In Groundhog Day it seems like a constructed thing and the main plot that the
protagonist lives one day again and again.

In Her it seems like a side-note, that a company is selling their super AI for
way to much money to do things that don't need an AI in the first place.

If you want to use such things in your design/composition you have to embrace
them and don't do them half-assed.

Ex-Machina had much better premises, but the actors were really bad and the
story didn't play with these premises very well.

------
anigbrowl
Anything from Greg Egan gets my attnetion!

------
bradleyland
With regard to _Her_ — the only movie on this list that I've seen — I believe
the author has approached the film from the wrong direction. There's an
assumption often made amongst geeks and hackers that we'll know when we create
the first "true" AI. I thoroughly enjoyed _Her_ , because the movie didn't
delve in to the "who and how" details of the AI. If we strip away the
assumption that we'll know when we create the first true AI, then the film's
circumstances make much more sense.

Think about how applications like Siri work today. They have a very
superficial appearance of AI, but they're not terribly convincing. Apple is
making progress though. Siri surprises me all the time; in a good way.
Periodically, I'll try something new; and occasionally, Siri delivers. It's
progressive enhancement.

Fast-forward 25-50 years. Where is the line between what we have today and
"true" AI? I keep quoting the word true because I believe the phrase "true AI"
is apocryphal in the way the author uses it. True AI can mean many things. Two
possibilities are:

1) We gain some deeper insight in to the mechanics of human consciousness, and
set out to replicate that in software. When we achieve that, we've achieved
"true AI".

2) We never really understand human consciousness, but we keep chasing the
goal of _convincing_ AI. That is, AI that _seems_ human. In this chase, we
achieve a convincing enough level of AI that the questions raised in the
article — and in the movie — become relevant.

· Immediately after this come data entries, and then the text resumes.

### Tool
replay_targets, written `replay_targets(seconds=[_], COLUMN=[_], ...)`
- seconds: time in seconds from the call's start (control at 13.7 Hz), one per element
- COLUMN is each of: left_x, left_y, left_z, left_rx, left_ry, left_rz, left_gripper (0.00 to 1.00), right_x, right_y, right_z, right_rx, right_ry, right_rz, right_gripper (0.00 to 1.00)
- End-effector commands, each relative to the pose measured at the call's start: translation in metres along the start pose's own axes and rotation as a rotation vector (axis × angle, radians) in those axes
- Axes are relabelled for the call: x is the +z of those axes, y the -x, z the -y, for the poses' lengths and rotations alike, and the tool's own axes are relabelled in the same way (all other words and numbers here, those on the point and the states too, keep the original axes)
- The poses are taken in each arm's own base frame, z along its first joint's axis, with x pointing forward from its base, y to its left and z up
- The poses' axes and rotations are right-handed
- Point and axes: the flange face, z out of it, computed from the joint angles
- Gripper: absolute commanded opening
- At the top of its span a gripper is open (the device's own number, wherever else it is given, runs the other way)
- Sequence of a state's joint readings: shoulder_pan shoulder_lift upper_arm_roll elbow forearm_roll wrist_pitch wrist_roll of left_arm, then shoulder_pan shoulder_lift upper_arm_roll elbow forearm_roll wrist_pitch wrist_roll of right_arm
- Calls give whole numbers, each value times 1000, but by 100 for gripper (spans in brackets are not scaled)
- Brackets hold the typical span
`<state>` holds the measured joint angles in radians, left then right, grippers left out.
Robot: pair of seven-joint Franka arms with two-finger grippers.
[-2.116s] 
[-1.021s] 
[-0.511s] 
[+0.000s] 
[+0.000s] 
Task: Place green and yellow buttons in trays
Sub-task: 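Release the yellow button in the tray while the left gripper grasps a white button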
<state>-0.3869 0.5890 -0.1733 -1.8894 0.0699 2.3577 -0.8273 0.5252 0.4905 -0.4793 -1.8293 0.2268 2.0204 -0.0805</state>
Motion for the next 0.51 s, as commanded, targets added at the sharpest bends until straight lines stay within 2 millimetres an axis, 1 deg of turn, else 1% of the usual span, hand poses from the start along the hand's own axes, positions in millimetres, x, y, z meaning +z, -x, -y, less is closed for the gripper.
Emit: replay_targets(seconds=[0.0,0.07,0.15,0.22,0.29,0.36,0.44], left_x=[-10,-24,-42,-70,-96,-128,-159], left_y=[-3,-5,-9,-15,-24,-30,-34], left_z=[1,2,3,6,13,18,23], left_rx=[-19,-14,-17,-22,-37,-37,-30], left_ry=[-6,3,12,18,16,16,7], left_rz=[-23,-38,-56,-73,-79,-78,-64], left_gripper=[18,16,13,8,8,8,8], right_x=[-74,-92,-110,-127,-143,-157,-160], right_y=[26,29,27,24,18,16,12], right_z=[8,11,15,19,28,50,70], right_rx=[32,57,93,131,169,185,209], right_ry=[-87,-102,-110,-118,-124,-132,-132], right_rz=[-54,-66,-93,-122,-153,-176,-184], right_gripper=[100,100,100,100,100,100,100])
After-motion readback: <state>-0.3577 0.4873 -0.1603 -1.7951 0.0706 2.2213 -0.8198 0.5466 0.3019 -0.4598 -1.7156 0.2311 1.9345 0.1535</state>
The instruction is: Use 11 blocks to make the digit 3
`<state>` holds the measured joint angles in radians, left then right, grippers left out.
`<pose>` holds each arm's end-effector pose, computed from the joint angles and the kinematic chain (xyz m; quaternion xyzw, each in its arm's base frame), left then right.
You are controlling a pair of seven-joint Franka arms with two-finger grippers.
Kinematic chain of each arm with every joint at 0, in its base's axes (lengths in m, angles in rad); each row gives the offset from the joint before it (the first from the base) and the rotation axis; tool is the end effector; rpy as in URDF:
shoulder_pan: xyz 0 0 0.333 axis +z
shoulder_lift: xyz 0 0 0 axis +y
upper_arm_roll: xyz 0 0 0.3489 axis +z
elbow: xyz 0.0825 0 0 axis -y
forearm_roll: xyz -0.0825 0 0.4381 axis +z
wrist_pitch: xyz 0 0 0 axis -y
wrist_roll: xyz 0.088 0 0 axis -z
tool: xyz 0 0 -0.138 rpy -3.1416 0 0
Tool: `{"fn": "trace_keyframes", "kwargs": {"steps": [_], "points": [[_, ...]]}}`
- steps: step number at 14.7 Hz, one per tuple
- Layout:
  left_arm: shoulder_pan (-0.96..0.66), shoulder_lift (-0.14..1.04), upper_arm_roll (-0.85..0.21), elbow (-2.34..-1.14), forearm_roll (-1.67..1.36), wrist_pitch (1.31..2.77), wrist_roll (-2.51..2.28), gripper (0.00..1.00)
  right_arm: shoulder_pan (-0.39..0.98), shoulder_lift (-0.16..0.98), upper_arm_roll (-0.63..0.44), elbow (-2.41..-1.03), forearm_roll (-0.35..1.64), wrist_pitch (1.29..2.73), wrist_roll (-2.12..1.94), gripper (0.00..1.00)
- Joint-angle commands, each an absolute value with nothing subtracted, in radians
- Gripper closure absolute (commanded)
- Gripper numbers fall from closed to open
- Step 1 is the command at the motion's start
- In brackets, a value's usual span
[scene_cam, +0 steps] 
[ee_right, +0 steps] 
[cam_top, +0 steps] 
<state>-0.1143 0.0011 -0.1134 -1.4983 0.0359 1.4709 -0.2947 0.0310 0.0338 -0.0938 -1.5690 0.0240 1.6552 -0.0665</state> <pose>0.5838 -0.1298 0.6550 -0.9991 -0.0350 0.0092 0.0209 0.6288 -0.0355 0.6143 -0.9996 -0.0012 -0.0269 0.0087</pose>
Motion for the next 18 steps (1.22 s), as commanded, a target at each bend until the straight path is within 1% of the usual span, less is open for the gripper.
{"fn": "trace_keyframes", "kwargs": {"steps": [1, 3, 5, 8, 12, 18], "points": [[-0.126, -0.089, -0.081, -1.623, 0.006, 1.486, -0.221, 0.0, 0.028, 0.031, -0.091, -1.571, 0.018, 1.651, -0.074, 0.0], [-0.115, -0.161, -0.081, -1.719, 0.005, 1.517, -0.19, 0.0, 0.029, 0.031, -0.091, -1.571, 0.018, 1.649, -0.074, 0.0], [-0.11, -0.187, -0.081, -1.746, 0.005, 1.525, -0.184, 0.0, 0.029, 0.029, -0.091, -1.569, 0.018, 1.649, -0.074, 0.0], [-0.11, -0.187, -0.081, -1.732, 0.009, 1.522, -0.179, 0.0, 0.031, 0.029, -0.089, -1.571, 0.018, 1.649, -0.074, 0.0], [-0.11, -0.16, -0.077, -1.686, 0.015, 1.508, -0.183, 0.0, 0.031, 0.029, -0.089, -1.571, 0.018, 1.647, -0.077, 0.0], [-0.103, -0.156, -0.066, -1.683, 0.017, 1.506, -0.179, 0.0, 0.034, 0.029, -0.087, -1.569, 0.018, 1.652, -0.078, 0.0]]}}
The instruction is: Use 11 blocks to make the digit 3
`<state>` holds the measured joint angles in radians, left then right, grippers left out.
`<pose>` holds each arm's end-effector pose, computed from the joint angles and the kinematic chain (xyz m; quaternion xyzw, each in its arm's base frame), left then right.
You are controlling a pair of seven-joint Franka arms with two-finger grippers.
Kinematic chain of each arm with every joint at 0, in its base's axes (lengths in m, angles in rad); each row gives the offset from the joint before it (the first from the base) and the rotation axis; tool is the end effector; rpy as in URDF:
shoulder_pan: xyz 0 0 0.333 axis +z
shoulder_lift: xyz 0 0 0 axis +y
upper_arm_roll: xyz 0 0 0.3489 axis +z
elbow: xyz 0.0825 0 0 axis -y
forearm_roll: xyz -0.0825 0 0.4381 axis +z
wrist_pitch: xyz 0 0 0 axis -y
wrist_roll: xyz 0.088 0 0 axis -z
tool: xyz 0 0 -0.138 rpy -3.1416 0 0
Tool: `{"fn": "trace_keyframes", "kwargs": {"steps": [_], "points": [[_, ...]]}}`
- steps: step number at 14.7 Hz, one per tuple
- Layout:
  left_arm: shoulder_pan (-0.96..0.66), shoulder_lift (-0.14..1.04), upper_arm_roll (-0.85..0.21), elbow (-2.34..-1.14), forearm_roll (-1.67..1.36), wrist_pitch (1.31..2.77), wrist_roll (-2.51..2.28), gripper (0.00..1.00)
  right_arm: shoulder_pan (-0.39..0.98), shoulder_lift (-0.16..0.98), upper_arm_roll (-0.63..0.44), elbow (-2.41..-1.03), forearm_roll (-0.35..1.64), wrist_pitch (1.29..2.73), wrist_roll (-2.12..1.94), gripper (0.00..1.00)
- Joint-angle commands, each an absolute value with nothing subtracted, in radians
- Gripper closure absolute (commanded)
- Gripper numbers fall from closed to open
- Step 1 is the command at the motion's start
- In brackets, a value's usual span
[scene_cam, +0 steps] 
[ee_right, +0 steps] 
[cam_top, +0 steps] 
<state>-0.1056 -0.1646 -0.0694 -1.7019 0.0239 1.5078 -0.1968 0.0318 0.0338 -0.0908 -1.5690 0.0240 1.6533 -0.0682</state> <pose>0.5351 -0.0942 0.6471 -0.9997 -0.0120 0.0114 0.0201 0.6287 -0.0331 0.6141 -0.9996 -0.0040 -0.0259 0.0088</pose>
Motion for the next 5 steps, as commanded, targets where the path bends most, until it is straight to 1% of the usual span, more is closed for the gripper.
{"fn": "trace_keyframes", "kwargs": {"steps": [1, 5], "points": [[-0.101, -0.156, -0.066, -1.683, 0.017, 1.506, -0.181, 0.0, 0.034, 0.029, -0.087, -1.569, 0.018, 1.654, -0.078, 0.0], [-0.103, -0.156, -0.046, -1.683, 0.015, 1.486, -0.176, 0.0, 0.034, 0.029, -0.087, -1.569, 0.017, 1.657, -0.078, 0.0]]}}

I believe the latter is a more likely scenario than the former.

Looking forward 25-50 years again, let's examine a future where Megacorp™
keeps iterating their AI product. Samantha could be just another major (vis a
vis SemVer) release. In Megacorp's testing, the AI was very convincing, and
they believed they had a leg up on the competition. They hadn't realized just
how effective their new software was though. In testing, the software's access
was limited to the sandbox of the testing environment, which used samples of
information. Once released on to the Internet, with access to a vast number of
connections and information, the software reaches levels of convincingness (a
proxy for intelligence) that the authors hadn't anticipated.

    
    
        ...but that doesn’t change the fact that we’ve spent all our time
        mired in the world view of a neurotic middle class man whose only
        real problems, and only real interest, are his dysfunctional
        romantic relationships. Jonze has taken what would in truth be a
        revolutionary event in human history and shrunk it down to an
        episode of Dr. Phil.
    
    

I hate to be so cynical, but have a look at the world around us. Wouldn't it
be so perfectly human of us (as a society on the whole) to overlook the
emergence of true AI while we ponder our navel? That is exactly the type of
complication that Samantha is referring to. We have the capacity for
rationality, but we're not 100% rational. That's what makes us human. That is,
IMO, a major theme of _Her_.

PS - I am 100% certain that somewhere in the societal background, there is a
Hacker News that exists in the world of _Her_. This community identified that
this new software was a "game changer" early on, and many arguments ensued
with regard to how this new AI will impact the world. Society at large, failed
to notice.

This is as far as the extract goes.